From: Thomas Gleixner <tglx@linutronix.de>
To: Oliver Upton <oupton@google.com>
Cc: "Franke, Daniel" <dff@amazon.com>,
David Woodhouse <dwmw2@infradead.org>,
Paolo Bonzini <pbonzini@redhat.com>,
"kvm@vger.kernel.org" <kvm@vger.kernel.org>,
Sean Christopherson <seanjc@google.com>,
Vitaly Kuznetsov <vkuznets@redhat.com>,
Wanpeng Li <wanpengli@tencent.com>,
Jim Mattson <jmattson@google.com>, Joerg Roedel <joro@8bytes.org>
Subject: Re: [PATCH] Documentation: KVM: Describe guest TSC scaling in migration algorithm
Date: Tue, 29 Mar 2022 21:34:13 +0200 [thread overview]
Message-ID: <87sfr0eeoa.ffs@tglx> (raw)
In-Reply-To: <CAOQ_QsgDY0oeS0kU62MWMWj9JR3mKfU_p=MC7kto=LX5tQ2PPA@mail.gmail.com>
Oliver,
On Tue, Mar 29 2022 at 09:02, Oliver Upton wrote:
> On Tue, Mar 29, 2022 at 7:19 AM Thomas Gleixner <tglx@linutronix.de> wrote:
>> > Doing this the other way around (advance the TSC, tell the guest to fix
>> > MONOTONIC) is fundamentally wrong, as it violates two invariants of the
>> > monotonic clock. Monotonic counts during a migration, which really is a
>> > forced suspend.
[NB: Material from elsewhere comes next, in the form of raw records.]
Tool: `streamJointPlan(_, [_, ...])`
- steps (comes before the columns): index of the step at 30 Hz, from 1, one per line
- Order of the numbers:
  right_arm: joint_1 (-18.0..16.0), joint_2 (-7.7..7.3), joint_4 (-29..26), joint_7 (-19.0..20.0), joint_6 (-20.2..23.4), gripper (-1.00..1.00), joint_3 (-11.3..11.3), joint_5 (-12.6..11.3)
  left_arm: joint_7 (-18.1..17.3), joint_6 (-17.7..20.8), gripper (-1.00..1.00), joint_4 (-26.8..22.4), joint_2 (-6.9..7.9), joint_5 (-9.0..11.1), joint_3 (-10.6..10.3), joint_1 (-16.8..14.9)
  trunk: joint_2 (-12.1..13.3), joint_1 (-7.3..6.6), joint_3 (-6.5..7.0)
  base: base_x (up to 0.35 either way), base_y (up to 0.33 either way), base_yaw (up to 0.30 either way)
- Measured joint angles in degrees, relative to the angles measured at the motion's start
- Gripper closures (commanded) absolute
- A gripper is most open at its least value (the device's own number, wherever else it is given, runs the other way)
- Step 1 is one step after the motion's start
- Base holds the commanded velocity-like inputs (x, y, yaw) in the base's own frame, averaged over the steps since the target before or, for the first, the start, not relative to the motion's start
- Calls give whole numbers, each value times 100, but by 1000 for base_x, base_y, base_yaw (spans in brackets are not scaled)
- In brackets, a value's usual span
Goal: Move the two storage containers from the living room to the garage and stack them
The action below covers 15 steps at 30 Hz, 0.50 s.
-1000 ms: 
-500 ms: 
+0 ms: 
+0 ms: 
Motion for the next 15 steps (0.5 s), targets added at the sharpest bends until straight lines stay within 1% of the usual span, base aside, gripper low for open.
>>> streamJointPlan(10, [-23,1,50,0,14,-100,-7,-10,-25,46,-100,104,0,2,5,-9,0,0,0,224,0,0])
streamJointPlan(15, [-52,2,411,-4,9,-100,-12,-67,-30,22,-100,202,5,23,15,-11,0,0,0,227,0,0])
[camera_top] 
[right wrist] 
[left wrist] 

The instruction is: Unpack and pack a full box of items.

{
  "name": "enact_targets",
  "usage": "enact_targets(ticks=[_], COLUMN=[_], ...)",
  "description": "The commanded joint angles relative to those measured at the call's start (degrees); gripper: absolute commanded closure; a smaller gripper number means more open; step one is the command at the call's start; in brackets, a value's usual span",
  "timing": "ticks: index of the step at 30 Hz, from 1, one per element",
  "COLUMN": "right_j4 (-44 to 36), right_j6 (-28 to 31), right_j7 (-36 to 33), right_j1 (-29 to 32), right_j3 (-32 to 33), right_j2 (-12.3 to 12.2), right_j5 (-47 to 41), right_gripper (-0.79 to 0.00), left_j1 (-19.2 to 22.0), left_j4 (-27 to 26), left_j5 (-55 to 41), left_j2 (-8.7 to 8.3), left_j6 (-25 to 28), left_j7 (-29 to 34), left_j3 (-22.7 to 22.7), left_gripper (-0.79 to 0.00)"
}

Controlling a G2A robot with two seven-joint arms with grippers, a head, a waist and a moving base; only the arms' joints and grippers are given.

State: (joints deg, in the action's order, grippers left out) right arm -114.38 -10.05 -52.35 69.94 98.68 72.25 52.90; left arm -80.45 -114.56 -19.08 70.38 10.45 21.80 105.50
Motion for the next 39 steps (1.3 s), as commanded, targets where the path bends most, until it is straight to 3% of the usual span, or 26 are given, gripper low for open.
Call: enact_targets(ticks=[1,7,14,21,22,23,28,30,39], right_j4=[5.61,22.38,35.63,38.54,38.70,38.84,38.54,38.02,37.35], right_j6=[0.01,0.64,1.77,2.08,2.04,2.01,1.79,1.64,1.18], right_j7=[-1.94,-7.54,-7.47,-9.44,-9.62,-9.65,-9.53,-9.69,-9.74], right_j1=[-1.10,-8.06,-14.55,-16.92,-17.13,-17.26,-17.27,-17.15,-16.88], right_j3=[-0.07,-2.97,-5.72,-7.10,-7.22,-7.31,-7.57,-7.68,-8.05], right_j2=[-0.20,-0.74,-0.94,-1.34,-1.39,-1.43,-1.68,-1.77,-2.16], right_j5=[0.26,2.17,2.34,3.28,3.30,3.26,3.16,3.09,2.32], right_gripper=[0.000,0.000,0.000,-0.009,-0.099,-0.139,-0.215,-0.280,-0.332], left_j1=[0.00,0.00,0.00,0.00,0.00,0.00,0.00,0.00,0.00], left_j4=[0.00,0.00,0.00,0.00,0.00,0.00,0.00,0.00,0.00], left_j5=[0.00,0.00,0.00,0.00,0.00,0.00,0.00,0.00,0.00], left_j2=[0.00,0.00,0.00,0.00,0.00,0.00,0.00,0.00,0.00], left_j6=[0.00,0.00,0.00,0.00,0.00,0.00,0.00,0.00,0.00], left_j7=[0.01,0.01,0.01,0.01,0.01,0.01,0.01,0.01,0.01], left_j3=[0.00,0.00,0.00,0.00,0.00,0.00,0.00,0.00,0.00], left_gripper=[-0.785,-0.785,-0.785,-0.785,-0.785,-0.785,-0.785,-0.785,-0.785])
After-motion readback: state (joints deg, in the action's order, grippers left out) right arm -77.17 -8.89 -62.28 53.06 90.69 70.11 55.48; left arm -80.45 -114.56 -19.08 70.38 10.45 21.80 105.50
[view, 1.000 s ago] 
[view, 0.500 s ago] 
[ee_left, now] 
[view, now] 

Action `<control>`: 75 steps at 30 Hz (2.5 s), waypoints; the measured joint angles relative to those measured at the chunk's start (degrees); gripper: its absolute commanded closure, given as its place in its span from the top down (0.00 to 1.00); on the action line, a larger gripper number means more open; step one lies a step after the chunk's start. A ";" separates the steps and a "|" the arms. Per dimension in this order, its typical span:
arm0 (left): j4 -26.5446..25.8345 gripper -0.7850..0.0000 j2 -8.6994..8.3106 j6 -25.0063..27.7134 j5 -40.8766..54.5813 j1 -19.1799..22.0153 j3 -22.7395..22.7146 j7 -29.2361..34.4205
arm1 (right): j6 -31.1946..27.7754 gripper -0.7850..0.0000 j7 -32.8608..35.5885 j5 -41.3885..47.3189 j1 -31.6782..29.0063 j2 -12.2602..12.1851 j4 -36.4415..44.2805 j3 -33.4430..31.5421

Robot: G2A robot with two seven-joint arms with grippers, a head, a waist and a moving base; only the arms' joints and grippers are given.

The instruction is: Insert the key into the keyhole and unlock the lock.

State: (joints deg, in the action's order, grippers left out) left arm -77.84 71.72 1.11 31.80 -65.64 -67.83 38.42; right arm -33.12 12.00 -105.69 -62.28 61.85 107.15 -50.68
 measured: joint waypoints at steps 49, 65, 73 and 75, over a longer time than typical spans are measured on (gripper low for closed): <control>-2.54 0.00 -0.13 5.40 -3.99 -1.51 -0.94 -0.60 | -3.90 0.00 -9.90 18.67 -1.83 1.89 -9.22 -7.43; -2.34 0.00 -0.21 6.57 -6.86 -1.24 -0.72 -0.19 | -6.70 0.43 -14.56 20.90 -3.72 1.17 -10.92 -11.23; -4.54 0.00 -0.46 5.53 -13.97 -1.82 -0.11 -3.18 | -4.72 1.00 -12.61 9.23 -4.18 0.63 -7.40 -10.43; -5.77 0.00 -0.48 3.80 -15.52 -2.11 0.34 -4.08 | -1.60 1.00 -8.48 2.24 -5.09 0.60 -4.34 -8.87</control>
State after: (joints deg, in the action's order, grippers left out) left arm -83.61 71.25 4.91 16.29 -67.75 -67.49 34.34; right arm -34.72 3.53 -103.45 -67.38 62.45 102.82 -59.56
Additionally, you cannot step the monotonic clock.
>>
>> A migration _should_ have suspend semantics, but the forced suspend
>> which is done by migration today does not have proper defined semantics
>> at all.
>>
>> Also clock monotonic can be stepped forward under certain circumstances
>> and the kernel is very well able to handle it within well defined
>> limits. Think about scheduled out vCPUs. From their perspective clock
>> monotonic is stepping forwards.
>>
>
> Right. For better or worse, the kernel has been conditioned to
> tolerate small steps due to scheduling. There is just zero definition
> around how much slop is allowed.
From the experience with the MONO=BOOT experiment, I'd say anything < 1
second is unlikely to cause larger trouble, but there might be user
space applications/configurations which disagree :)
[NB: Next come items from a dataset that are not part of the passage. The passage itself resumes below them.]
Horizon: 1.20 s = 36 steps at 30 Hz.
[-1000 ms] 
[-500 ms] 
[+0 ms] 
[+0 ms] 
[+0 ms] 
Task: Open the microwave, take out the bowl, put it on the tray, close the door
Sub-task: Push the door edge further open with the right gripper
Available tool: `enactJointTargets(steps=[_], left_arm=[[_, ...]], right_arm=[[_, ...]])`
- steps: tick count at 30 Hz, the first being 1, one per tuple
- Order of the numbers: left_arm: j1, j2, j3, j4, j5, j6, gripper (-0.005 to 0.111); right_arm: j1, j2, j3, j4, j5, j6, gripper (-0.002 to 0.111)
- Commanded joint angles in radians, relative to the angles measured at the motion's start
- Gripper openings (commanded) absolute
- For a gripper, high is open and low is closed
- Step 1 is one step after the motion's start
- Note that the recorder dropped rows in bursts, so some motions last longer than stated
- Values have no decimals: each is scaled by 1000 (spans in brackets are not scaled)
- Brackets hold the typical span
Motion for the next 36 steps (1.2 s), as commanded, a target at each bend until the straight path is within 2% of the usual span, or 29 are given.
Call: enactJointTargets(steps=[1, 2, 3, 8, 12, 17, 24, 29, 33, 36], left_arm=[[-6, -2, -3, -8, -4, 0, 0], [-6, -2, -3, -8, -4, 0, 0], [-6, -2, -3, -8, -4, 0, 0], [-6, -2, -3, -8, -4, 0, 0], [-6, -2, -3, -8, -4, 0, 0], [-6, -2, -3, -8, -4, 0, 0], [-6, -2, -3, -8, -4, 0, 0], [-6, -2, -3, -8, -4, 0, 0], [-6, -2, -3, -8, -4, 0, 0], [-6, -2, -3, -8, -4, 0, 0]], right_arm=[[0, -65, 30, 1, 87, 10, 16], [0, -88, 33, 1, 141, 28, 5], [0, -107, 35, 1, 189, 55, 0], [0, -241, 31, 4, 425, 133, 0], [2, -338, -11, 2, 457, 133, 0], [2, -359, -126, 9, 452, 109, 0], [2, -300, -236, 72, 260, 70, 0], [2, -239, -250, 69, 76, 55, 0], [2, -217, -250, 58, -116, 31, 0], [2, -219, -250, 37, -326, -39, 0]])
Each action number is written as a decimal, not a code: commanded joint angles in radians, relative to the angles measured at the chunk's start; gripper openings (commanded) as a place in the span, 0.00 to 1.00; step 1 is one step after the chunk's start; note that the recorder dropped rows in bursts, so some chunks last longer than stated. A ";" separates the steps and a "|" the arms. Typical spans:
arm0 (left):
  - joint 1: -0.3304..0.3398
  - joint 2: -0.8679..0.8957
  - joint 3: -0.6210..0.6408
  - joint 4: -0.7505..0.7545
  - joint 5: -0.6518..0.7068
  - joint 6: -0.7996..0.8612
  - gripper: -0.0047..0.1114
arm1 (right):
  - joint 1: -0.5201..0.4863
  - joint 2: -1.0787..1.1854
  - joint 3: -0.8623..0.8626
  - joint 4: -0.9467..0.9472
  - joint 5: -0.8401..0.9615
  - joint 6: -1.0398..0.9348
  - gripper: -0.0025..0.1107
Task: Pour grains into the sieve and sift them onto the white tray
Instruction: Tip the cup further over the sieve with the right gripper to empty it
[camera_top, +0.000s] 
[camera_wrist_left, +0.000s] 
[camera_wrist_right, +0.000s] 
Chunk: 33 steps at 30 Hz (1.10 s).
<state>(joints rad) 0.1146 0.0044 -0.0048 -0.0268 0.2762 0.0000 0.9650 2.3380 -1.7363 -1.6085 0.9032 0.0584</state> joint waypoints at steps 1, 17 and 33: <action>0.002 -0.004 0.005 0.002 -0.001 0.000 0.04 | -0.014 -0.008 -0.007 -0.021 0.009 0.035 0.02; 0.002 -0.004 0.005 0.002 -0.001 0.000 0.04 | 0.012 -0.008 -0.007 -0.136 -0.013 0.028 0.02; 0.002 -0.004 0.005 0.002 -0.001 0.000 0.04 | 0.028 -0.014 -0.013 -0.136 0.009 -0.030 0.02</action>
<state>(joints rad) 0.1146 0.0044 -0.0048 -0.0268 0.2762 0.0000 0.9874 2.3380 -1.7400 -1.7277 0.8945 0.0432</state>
>> The problem starts when the 'force suspended' time becomes excessive, as
>> that causes the mass expiry of clock monotonic timers with all the nasty
>> side effects described in a3ed0e4393d6. In the worst case it's going to
>> exceed the catchup limit of non-suspended timekeeping (~440s for a TSC
>> @2GHz) which in fact breaks the world and some more.
>>
>> So let me go back to the use cases:
>>
>> 1) Regular freeze of a VM to disk and resume at some arbitrary point in
>> the future.
>>
>> 2) Live migration
>>
>> In both cases the proper solution is to make the guest go into a well
>> defined state (suspend) and resume it on restore. Everything just works
>> because it is well defined.
>>
>> Though you say that there is a special case (not that I believe it):
>
> I believe the easier special case to articulate is when the hypervisor
> has already done its due diligence to warn the guest about a
> migration. Guest doesn't heed the warning and doesn't quiesce. The
> most predictable state at this point is probably just to kill the VM
> on the spot, but that is likely to be a _very_ tough sell :)
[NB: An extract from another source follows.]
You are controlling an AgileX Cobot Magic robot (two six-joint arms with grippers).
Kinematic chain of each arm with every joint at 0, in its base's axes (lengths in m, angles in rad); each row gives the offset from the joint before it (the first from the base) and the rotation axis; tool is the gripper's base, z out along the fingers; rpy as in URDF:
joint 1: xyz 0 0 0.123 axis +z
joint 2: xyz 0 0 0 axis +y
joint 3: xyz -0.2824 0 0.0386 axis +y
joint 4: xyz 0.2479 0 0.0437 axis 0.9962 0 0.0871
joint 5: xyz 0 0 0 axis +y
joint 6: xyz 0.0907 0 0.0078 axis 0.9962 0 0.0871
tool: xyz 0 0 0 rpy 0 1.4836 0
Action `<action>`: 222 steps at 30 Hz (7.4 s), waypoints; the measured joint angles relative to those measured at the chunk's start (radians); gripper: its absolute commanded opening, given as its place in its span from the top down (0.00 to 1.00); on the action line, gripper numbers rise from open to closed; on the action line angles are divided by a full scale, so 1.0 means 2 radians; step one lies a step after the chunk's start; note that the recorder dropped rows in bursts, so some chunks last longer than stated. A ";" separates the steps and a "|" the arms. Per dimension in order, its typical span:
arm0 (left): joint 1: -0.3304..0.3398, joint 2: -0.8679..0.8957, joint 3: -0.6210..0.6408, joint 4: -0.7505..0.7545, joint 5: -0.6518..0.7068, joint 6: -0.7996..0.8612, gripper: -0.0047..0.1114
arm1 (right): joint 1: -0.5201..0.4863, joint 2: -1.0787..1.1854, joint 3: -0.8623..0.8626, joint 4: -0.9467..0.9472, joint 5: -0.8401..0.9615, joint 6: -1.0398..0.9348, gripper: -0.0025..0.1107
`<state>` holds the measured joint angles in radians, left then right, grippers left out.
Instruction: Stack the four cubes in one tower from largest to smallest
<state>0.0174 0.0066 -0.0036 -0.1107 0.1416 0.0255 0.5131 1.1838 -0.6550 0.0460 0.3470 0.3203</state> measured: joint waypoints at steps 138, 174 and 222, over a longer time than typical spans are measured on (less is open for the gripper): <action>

I'm all for it. It's very well defined.
> So assuming that it's still possible for a non-cooperative suspend
> (live migration, VM freeze, etc.) there's still a need to stop the
> bleeding. I think you touch on what that may look like:
>
>> 1) Trestart - Tstop < TOLERABLE_THRESHOLD
>>
>> That's the easy case as you just can adjust TSC on restore by that
>> amount on all vCPUs and be done with it. Just works like scheduling
>> out all vCPUs for some time.
>>
>> 2) Trestart - Tstop >= TOLERABLE_THRESHOLD
>>
>> Avoid adjusting TSC for the reasons above.
>
> Which naturally will prompt the question: what is the value of
> TOLERABLE_THRESHOLD? Speaking from experience (Google already does
> something similar, but without a good fallback for exceeding the
> threshold), there's ~zero science in deriving that value. But, IMO if
> it's at least documented we can make the shenanigans at least a bit
> more predictable. It also makes it very easy to define who
> (guest/host) is responsible for cleaning up the mess.
See above, but the hyperscalers with experience on heavy host overload
might have better information when keeping a vCPU scheduled out starts
to create problems in the guest.
> In absence of documentation there's an unlimited license for VM
> operators to do as they please and I fear we will forever perpetuate
> the pain of time in virt.
You can prevent that, by making 'Cooperate within time or die hard' the
policy. :)
>> if (seq != get_migration_sequence())
>> do_something_smart();
>> else
>> proceed_as_usual();
>
> Agreed pretty much the whole way through. There's no point in keeping
> NTP naive at this point.
>
> There's a need to sound the alarm for NTP regardless of whether
> TOLERABLE_THRESHOLD is exceeded. David pointed out that the host
> advancing the guest clocks (delta injection or TSC advancement) could
> inject some error. Also, hardware has likely changed and the new parts
> will have their own errors as well.
There is no reason why you can't use the #2 scheme for the #1 case
too:
>> On destination host:
>> Restore memory image
>> Expose metadata in PV:
>> - migration sequence number + 1
- Flag whether Tout was compensated already via
TSC or just set Tout = 0
>> - Tout (dest/source host delta of clock TAI)
>> Run guest
>>
>> Guest kernel:
>>
>> - Keep track of the PV migration sequence number.
>>
>> If it changed act accordingly by injecting the TAI delta,
>> which updates NTP state, wakes TFD_TIMER_CANCEL_ON_SET,
>> etc...
if it was compensated via TSC already, it might be
sufficient to just reset NTP state.
>> NTP:
>> - utilize the sequence counter information
....
OTOH, the question is whether it's worth it.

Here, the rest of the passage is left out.